Она ушла. Эдмунд спокойно стоял и ждал ее возвращения.
— Мистер Эрд.
Его имя произнесли совсем близко, чуть не в самое ухо, и он вздрогнул. Резко обернулся — прямо перед ним стояла двоюродная сестра Эди, Лотти Карстерс. С тех пор как она поселилась у Эди, он мельком видел ее раза два в деревне, но, не желая встречаться, всячески избегал. И вот сейчас она словно подстерегла его и загнала в ловушку.
— Добрый вечер.
— Вы ведь помните меня? — жеманно спросила она.

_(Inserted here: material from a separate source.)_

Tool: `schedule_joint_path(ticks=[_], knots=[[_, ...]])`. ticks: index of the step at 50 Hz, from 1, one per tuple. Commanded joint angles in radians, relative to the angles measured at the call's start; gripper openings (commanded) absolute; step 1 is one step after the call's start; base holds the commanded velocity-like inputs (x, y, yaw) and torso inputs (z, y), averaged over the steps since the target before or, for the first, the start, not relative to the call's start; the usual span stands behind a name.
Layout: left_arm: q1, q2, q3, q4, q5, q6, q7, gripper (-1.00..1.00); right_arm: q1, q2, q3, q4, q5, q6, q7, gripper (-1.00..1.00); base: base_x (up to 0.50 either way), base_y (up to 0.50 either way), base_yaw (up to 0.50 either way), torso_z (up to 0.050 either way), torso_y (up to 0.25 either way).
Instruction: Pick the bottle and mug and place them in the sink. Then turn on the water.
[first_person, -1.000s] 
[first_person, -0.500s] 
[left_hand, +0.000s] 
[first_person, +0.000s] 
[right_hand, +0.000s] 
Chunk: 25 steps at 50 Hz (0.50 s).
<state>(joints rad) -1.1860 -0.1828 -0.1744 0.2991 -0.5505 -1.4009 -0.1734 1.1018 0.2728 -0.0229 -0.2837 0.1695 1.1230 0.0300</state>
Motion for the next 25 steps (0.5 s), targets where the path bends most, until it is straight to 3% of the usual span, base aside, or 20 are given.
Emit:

Господи, как близко она стоит, ее бескровное лицо, густая растительность над верхней губой вызывали у Эдмунда физическое отвращение. Волосы серые, как металлическая мочалка, какими чистят кастрюли, и, наверное, такие же жесткие, брови выгнуты крутыми дугами, круглые темные, как смородина, глаза глядят не мигая. Больше ничего необычного в ее внешности нет. Блузка и юбка, длинная зеленая вязаная кофта, ярко сверкает приколотая к ней брошка, туфли на высоких каблуках. Стоя рядом с Эдмундом и пытаясь завязать разговор, она неуверенно покачивалась на них.
— Я раньше работала у леди Балмерино, а сейчас живу с Эди Финдхорн. Видела вас несколько раз в деревне, так хотелось поболтать о старых добрых временах, да все не удавалось…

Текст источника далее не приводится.